Can you lose money yield farming?

Yield farming is a quite complex initiative, and alongside its collective benefits, in case of not being careful enough with your funds, you can come across major risks. Risks of yield farming are various and may stretch from Ethereum gas and code bags in smart contracts to insufficiency of funds and impermanent loss. Here we are going to break them down separately and take a close look at each of them.

Strategy Risk

A well-structured yield farming strategy guarantees the success of the investor as a liquidity provider. As the prices of cryptocurrencies may continuously vary, keeping hold of only one strategy may not be a good idea. Preferably liquidity providers should use different strategies and have more than one approach to the matter since what worked one day might not be as usual the other day.

Volatility

Volatility is the measured value of exactly how much the price of a given asset changes over the course of time. The risk of volatility is conveyed via the price of the asset shifting down in a significantly short span of time. Since cryptocurrencies are comparable new investment strategies, they are considered to be relatively volatile as they can both potentially have tremendous upward or downward in price.

Liquidation Risk

In traditional finance, banks provide the funds; thus, users may be relatively sure of the sufficiency of the locked money. Yet, in decentralized exchanges, the liquidity in pools is generated by the users, and one day it may drop to zero even if the protocols have been generating high yields. Liquidity providers may liquid out during the time of low liquidity; thus, they are risking losing the money they have been continually staking in the liquidity pools.

Impermanent Loss

Impermanent loss is the action of losing one’s funds locked in a liquidity pool for a duration of time when volatility occurs in the trading pair. Liquidity providers typically deposit two kinds of tokens whilst one of them can be a stable coin, the other respectful token may be more exposed to volatility; thus, the ratio between the two tokens may vary thus when the ratio of the two tokens is drastically different from the primary equal ratio the impermanent loss occurs. The impermanent loss is calculated by comparing the value of the deposited token pair in the liquidity pool to the amount of value he would have had if he had not invested in the pool. Impermanent loss can also become permanent in case the user pools out the assets when the ratio is low and lose the invested money. Yet, the pools that mainly lock stable coins are exposed to a lesser amount of impairment loss; it is a saver to invest your coins in them as stable coins have relatively stable prices.

Ethereum Gas Fees

Ethereum gas fees are quite costly and are a huge risk for those investors who have small funds. In 2020 when investors started taking unforeseen advantage of yield farming, the Ethereum gas fees increased by 100 percent. The investors who do not have a considerable portion of funds locked in the pool or do not generate assets with high yield may be exposed to losses as a result.

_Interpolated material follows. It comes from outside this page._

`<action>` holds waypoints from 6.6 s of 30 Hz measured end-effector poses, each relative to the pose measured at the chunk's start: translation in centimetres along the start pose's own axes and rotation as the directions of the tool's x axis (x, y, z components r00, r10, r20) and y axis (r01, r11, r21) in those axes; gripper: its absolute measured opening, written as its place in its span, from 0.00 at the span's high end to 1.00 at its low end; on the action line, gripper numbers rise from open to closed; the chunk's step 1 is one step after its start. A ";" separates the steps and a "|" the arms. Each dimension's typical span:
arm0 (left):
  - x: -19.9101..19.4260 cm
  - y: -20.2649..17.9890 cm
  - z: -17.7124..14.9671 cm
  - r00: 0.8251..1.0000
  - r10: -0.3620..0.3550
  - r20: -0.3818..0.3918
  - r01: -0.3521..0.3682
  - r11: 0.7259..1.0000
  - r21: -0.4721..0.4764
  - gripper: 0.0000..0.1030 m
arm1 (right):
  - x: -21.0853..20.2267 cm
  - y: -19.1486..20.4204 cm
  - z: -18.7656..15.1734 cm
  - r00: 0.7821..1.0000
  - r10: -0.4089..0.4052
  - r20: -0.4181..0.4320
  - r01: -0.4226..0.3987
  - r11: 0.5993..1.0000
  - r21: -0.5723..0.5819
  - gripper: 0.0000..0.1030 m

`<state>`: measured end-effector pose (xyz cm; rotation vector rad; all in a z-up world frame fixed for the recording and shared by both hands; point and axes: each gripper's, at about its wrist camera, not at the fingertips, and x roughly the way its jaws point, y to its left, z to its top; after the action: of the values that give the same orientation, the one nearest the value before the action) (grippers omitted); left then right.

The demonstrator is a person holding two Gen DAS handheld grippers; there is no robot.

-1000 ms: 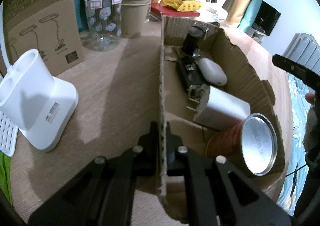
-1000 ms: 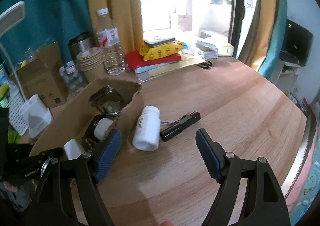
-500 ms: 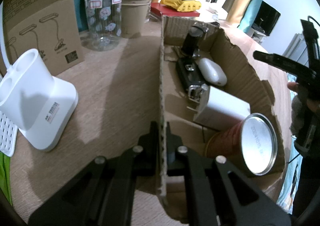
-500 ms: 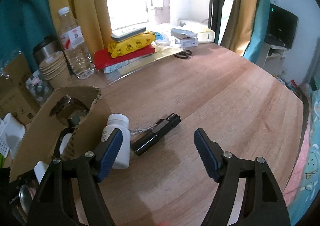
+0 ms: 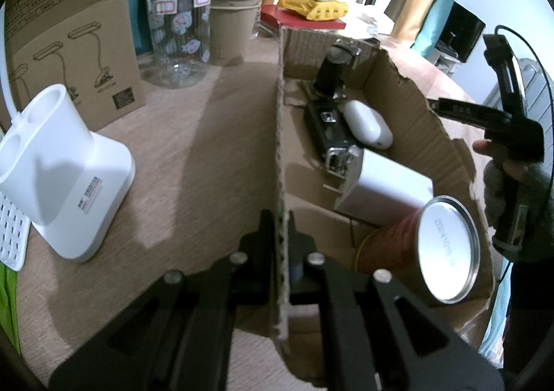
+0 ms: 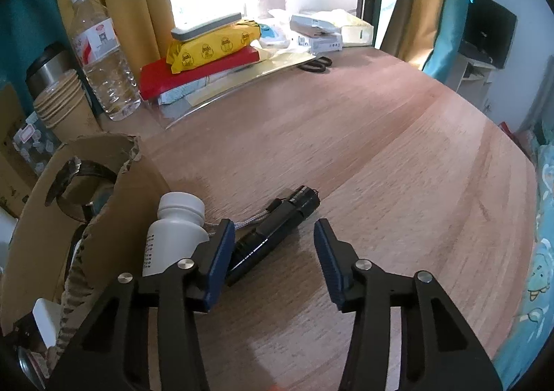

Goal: Organize rigid objects
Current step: 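Move the right gripper to the black flashlight on the table, then close the right gripper on the black flashlight and lift it, then carry the flashlight into the box and open the right gripper, then move the right gripper to the white pill bottle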

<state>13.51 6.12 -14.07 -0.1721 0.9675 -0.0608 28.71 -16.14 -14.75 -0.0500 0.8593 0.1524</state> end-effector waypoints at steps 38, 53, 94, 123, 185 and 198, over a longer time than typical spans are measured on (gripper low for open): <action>-0.2 0.1 0.1 1.000 0.000 0.003 0.000 1.000 0.000 0.96 | -4.0 -0.8 0.3 0.995 0.060 0.082 -0.062 0.998 0.022 0.80; 0.0 0.5 0.3 1.000 0.002 0.007 -0.002 1.000 0.003 0.96 | -13.0 2.2 1.6 0.963 0.143 0.230 -0.133 0.989 -0.059 0.80; 0.0 0.8 0.4 1.000 0.001 0.010 -0.001 1.000 0.002 0.96 | -10.3 14.5 -0.5 0.939 0.337 0.073 -0.306 0.912 -0.273 0.81; 0.3 0.6 0.1 1.000 -0.002 0.011 0.002 1.000 0.001 0.96 | -6.7 14.2 -1.4 0.944 0.328 -0.017 -0.323 0.917 -0.235 0.96; 0.0 1.0 0.1 1.000 0.000 0.013 0.000 1.000 0.007 0.96 | -4.9 2.4 -0.7 0.990 0.122 0.067 -0.117 0.990 -0.073 0.26; 0.0 1.0 0.1 1.000 -0.001 0.013 0.001 1.000 0.007 0.96 | -2.5 3.0 -1.4 0.992 0.127 0.004 -0.126 0.988 -0.089 0.27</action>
<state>13.61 7.08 -14.18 -0.1662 0.9539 -0.0636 25.62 -13.65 -13.69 -0.0774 0.8460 0.3097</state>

Code Bugs in Smart Contracts

Smart contracts held the crypto assets in liquidity protocols. An occurrence of a bug in a smart contract code can close for the funds in Defi projects to drop to zero. Hackers can exploit the bugs within the system of the smart contracts to steal the funds stored in the smart contracts. The risk of code bugs in smart contracts can be eliminated by holding third-party smart contract audits.

Rug Pulls

Defi yield farming projects are subjected to a large portion of scams. Rug Pulls are a specific type of scam when developers may pull out the funds deposited by the investors and despair with them without ever returning them. One can avoid possible rug pull scams by depositing their funds in trusted projects and platforms.


Conclusion

The practice of having a savings account and maintaining a passive income by allowing your assets to grow in price has been constantly exploited. As the popularity of decentralized finance, Defi, is increasing from day to day, the practice of locking up one’s funds in yield farming protocols will also increase and develop alongside it. By wisely calculating all the risks, it is possible to still earn high returns and benefit from Defi Yield farming platforms and applications.